§ **TASK STATEMENT**: Transcribe all records below exactly, without images.

BEGIN EXTRACTED INFORMATION

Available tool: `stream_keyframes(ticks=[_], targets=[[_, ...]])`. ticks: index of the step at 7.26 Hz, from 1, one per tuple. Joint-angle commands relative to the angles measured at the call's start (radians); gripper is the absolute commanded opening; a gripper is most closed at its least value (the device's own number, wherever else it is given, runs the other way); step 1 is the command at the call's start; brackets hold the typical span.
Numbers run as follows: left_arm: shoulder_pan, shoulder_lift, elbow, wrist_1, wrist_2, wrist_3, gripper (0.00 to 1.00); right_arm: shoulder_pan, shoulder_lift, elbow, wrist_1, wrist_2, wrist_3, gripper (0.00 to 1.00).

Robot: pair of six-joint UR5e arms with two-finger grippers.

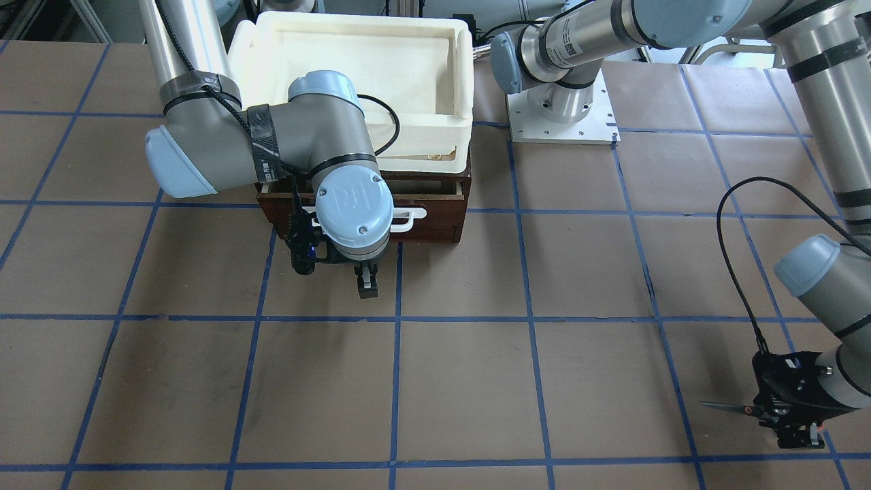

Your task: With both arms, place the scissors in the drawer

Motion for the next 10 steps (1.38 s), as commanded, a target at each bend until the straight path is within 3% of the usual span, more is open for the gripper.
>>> stream_keyframes(ticks=[1, 6, 10], targets=[[-0.031, 0.062, -0.048, 0.000, -0.017, -0.003, 0.00, -0.006, 0.001, -0.017, -0.012, -0.002, -0.027, 1.00], [-0.067, 0.147, -0.094, -0.043, -0.042, -0.020, 0.00, -0.012, 0.022, -0.052, -0.039, 0.000, -0.067, 1.00], [-0.161, 0.278, -0.178, -0.112, -0.031, -0.199, 0.00, -0.022, 0.060, -0.106, -0.038, 0.000, -0.075, 1.00]])
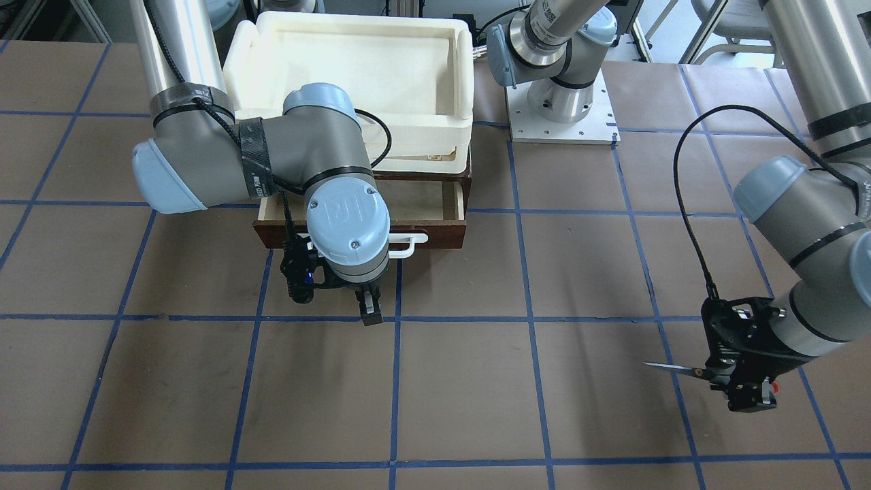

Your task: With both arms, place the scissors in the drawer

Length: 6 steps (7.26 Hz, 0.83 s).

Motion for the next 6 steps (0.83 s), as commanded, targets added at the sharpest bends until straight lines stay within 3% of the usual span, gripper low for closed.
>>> stream_keyframes(ticks=[1, 6], targets=[[-0.060, 0.082, -0.057, -0.034, 0.008, -0.098, 0.00, -0.012, 0.019, -0.021, -0.001, 0.000, -0.003, 1.00], [-0.136, 0.161, -0.066, -0.097, 0.008, -0.182, 0.00, -0.035, 0.050, -0.068, -0.002, -0.002, -0.026, 1.00]])
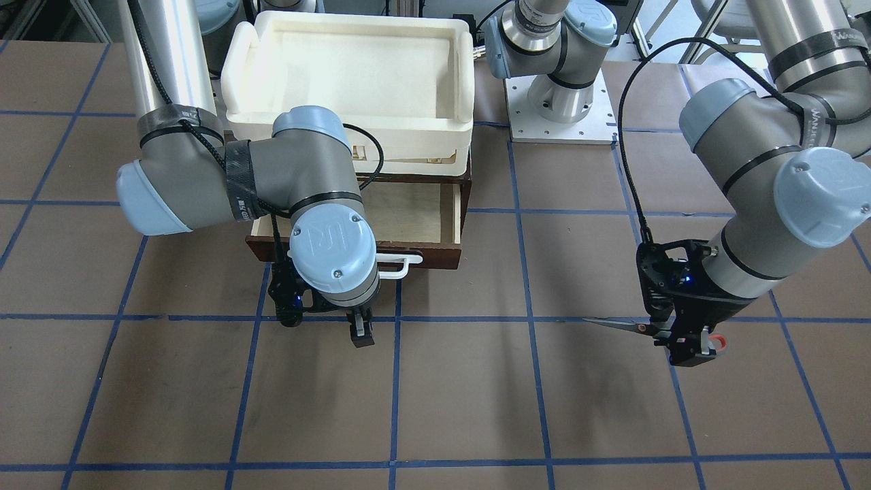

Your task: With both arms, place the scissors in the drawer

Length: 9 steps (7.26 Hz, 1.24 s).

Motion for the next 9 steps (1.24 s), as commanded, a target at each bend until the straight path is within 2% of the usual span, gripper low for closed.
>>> stream_keyframes(ticks=[1, 2, 3, 6, 9], targets=[[-0.036, 0.018, -0.001, -0.006, 0.031, -0.102, 0.00, -0.013, 0.004, -0.009, 0.000, -0.001, -0.018, 1.00], [-0.071, 0.028, -0.001, 0.000, 0.090, -0.105, 0.00, -0.013, 0.004, -0.011, 0.000, -0.001, -0.028, 1.00], [-0.077, 0.028, -0.001, 0.000, 0.097, -0.102, 0.00, -0.013, 0.006, -0.017, -0.001, -0.001, -0.042, 1.00], [-0.079, 0.031, -0.002, -0.011, 0.083, -0.099, 0.00, -0.013, 0.041, -0.060, 0.002, -0.007, -0.054, 1.00], [-0.080, 0.044, -0.007, -0.077, 0.009, -0.119, 0.00, -0.016, 0.042, -0.070, 0.000, -0.009, -0.070, 1.00]])
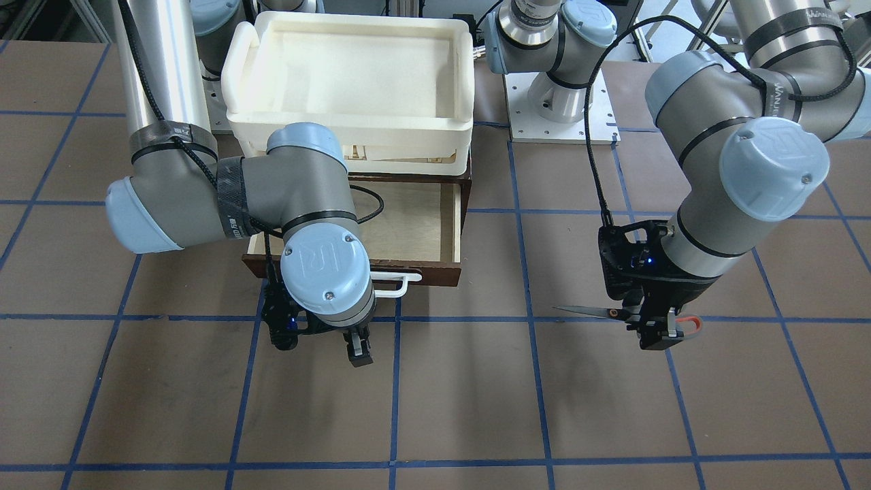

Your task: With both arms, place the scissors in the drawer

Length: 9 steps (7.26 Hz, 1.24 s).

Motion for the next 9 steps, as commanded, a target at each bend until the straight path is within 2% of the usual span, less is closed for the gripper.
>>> stream_keyframes(ticks=[1, 2, 6, 7, 9], targets=[[-0.004, 0.014, -0.004, -0.056, -0.026, -0.010, 0.00, -0.007, 0.000, -0.004, 0.000, -0.022, -0.021, 1.00], [-0.004, 0.015, -0.010, -0.080, -0.058, -0.019, 0.00, -0.010, 0.001, -0.004, 0.000, -0.023, -0.024, 1.00], [-0.031, 0.043, -0.046, -0.082, -0.082, -0.116, 0.00, -0.010, 0.029, -0.053, 0.002, -0.018, -0.032, 1.00], [-0.073, 0.051, -0.044, -0.080, -0.070, -0.156, 0.00, -0.010, 0.032, -0.058, 0.002, -0.018, -0.044, 1.00], [-0.079, 0.057, -0.046, -0.083, -0.069, -0.167, 0.00, -0.010, 0.041, -0.061, 0.000, -0.018, -0.056, 1.00]])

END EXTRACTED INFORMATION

§ **TASK OUTPUT**:
Available tool: `stream_keyframes(ticks=[_], targets=[[_, ...]])`. ticks: index of the step at 7.26 Hz, from 1, one per tuple. Joint-angle commands relative to the angles measured at the call's start (radians); gripper is the absolute commanded opening; a gripper is most closed at its least value (the device's own number, wherever else it is given, runs the other way); step 1 is the command at the call's start; brackets hold the typical span.
Numbers run as follows: left_arm: shoulder_pan, shoulder_lift, elbow, wrist_1, wrist_2, wrist_3, gripper (0.00 to 1.00); right_arm: shoulder_pan, shoulder_lift, elbow, wrist_1, wrist_2, wrist_3, gripper (0.00 to 1.00).

Robot: pair of six-joint UR5e arms with two-finger grippers.


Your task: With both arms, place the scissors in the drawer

Motion for the next 10 steps (1.38 s), as commanded, a target at each bend until the straight path is within 3% of the usual span, more is open for the gripper.
>>> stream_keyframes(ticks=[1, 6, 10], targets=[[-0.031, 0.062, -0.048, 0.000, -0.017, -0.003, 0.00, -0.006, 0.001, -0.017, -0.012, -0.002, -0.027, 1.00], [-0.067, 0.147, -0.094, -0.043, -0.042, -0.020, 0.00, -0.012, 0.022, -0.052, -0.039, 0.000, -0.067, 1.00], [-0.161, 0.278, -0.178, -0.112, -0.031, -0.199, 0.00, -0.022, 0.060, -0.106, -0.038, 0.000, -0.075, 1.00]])

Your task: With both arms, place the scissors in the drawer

Length: 6 steps (7.26 Hz, 0.83 s).

Motion for the next 6 steps (0.83 s), as commanded, targets added at the sharpest bends until straight lines stay within 3% of the usual span, gripper low for closed.
>>> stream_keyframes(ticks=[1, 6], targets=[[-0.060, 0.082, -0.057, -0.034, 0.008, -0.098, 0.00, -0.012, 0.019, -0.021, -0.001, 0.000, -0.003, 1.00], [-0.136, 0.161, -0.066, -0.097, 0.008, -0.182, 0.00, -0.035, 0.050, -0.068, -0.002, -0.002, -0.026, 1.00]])

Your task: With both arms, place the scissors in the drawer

Length: 9 steps (7.26 Hz, 1.24 s).

Motion for the next 9 steps (1.24 s), as commanded, a target at each bend until the straight path is within 2% of the usual span, gripper low for closed.
>>> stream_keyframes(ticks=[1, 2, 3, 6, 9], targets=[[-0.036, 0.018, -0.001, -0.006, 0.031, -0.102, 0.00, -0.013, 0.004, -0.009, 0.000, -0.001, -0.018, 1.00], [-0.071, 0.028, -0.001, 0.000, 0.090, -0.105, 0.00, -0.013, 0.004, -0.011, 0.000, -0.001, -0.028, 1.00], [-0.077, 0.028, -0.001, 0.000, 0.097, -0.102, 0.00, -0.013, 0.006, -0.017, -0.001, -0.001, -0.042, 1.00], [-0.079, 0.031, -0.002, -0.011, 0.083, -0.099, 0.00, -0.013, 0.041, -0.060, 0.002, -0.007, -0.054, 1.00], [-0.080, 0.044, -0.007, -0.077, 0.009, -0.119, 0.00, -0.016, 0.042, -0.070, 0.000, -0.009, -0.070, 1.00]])

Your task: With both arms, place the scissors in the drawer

Length: 9 steps (7.26 Hz, 1.24 s).

Motion for the next 9 steps, as commanded, a target at each bend until the straight path is within 2% of the usual span, less is closed for the gripper.
>>> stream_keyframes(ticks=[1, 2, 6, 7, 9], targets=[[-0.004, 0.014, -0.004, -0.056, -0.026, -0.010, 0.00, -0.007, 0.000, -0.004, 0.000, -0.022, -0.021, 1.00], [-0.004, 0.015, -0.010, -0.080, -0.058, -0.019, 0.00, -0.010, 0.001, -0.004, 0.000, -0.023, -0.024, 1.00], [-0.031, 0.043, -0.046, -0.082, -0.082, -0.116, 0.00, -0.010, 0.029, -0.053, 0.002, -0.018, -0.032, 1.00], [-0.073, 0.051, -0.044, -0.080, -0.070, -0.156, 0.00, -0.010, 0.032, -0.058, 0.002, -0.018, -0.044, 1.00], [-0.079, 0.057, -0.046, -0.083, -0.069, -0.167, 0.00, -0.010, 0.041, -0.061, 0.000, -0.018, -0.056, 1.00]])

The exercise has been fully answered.